_TASK TO CARRY OUT:_ Line by line, check the data for the string "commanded" and state how many lines have it, nothing more.

_DATASET EXCERPT:_
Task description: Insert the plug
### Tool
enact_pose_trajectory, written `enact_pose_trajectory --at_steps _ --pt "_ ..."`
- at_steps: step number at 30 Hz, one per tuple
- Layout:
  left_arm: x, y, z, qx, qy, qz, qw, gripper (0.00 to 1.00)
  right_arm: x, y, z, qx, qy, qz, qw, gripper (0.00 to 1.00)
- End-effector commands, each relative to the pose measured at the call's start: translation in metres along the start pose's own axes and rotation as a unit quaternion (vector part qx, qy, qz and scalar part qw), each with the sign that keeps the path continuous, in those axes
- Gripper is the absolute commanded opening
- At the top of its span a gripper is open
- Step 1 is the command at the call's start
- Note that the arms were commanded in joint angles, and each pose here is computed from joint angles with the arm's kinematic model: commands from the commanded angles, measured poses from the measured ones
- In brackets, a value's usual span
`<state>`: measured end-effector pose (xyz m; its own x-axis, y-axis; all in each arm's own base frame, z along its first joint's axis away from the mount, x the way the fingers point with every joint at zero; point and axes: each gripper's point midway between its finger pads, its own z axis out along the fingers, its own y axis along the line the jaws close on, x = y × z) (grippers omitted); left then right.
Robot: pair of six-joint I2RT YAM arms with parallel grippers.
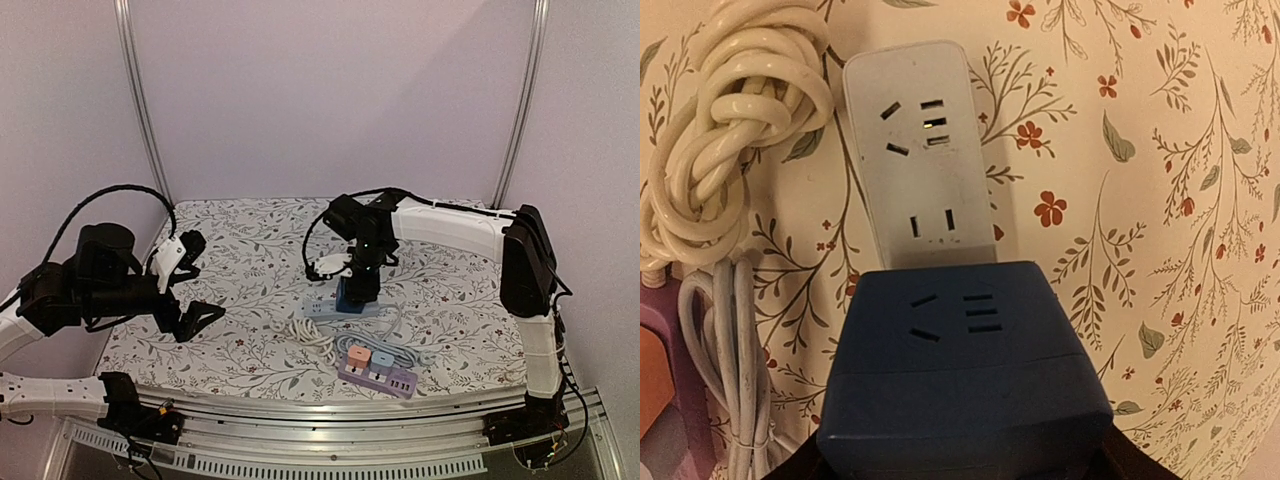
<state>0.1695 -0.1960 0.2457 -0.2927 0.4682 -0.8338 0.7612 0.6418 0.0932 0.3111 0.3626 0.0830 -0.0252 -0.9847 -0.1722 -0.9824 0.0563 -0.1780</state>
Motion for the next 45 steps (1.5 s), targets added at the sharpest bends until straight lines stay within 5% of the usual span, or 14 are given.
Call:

_RESULT BELOW:_ 2